S1B Code. MATLAB code to perform gene essentiality predictions.
Software information: MATLAB R2016b, Gurobi 6.5.2
Required Toolboxes and Software: In order to implement the included code, you will first need to download the following:
o Gurobi Optimizer – Can be downloaded from: http://www.gurobi.com after acquiring a license. Licenses are free for academic use.
o Cobra Toolbox – Can be downloaded from: https://github.com/opencobra/cobratoolbox/
o Check that your solver and toolbox are installed correctly with the following commands:
• initCobraToolbox (this command initializes the toolbox)
• changeCobraSolver(‘solvername’) (where solver name is ‘gurobi5’ or ‘gurobi6’)
• testAll (note that not all tests will pass with the gurobi solver)
Scripts:
o S3_Code_Implementation.m – Main script to generate S4 Data
o changeMinimalMedia.m – Function to set the model to minimal media
o addExchangeReaction_JB.m – Function to add an exchange reaction
** Functions were not originally written by Dunphy et al. Author contributions are listed within the scripts.
Data files:
o model_PA.mat- This workspace contains the model iPau1129 (Bartell, Blazier et al., 2017). The model can also be downloaded from: http://bme.virginia.edu/csbl/Downloads1.html
Instructions:
o Open MATLAB and change your path to the S1C Code folder (or folder where you have the above scripts and data files stored).
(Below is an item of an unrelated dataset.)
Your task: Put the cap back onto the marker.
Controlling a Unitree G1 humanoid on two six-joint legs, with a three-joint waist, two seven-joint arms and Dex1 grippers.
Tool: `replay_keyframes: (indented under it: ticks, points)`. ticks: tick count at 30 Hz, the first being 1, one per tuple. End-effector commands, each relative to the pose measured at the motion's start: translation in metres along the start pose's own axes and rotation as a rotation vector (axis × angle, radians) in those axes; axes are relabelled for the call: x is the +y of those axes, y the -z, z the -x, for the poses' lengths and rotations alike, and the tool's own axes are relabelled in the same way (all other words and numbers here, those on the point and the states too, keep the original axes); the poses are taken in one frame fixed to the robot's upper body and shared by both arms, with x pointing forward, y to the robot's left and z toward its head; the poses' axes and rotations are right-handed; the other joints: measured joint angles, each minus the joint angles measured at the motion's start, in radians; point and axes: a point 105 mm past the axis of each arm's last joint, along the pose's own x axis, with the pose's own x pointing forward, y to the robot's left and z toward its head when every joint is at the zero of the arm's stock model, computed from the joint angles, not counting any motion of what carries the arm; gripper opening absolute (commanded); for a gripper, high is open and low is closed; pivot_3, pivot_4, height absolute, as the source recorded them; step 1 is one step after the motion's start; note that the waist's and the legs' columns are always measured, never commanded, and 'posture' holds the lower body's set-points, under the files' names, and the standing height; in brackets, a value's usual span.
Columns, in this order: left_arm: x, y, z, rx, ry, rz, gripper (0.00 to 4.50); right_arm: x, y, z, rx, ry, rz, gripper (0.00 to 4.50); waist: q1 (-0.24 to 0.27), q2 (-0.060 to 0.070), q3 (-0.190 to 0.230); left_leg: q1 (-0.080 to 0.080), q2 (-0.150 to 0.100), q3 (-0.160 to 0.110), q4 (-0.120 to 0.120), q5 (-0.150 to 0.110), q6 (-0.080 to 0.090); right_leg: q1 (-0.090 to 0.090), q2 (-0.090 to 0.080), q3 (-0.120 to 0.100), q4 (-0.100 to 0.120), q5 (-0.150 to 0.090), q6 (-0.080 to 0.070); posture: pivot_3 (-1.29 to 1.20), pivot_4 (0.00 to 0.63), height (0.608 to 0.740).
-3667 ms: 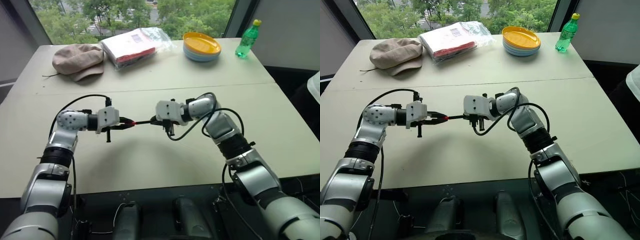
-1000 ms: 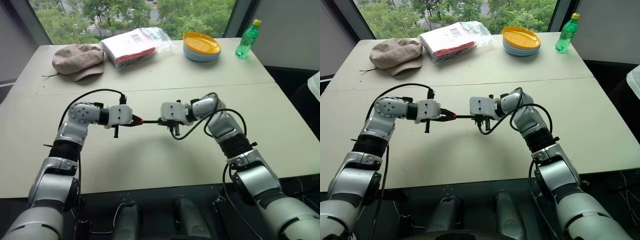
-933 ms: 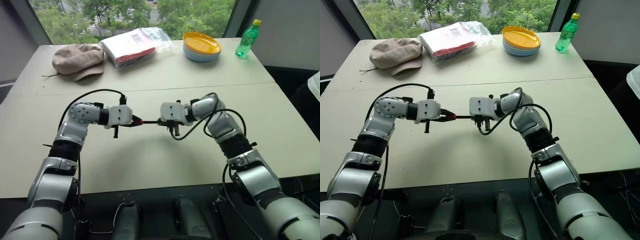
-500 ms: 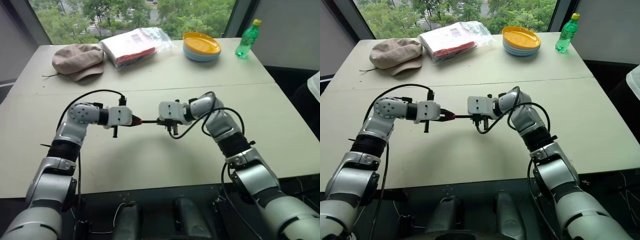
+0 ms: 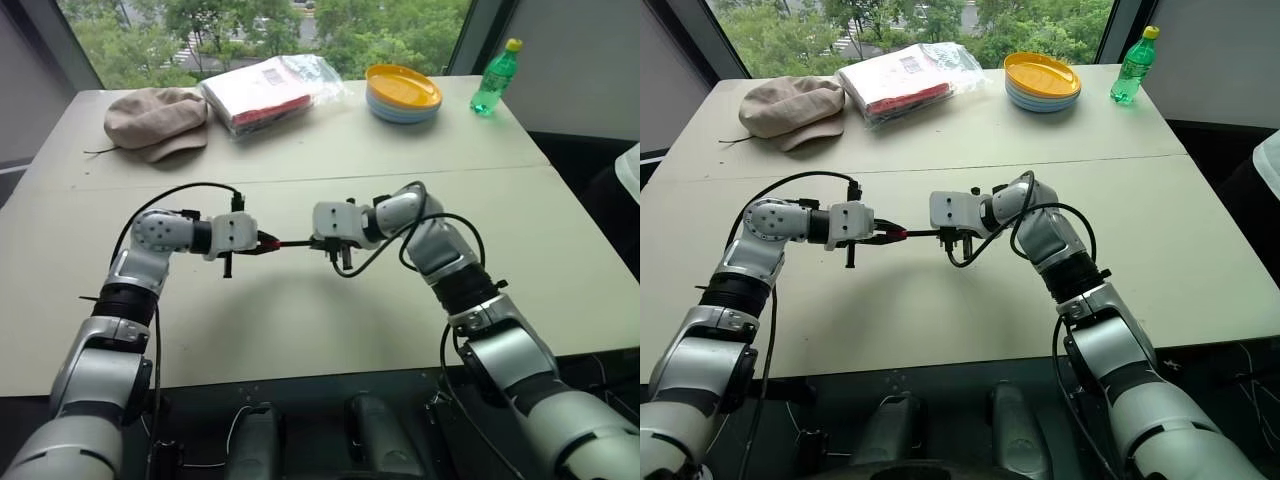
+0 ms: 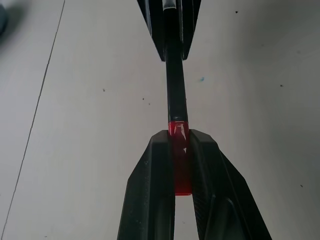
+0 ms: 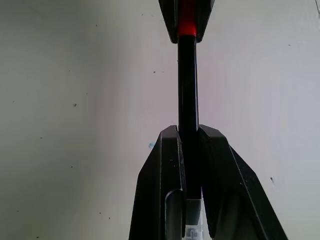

o Add the Cobra Toolbox folder and subfolders to your path.
o If you are using a Windows machine, add the gurobi folder and subfolders to your path.
o Open S3_Code_Implementation.m and run it. This will take some time. The script will output a CSV file named geneEssentialityPredictions.csv, which is identical the file of the same name in S2 Code. The output is an unfiltered version of S4 Data.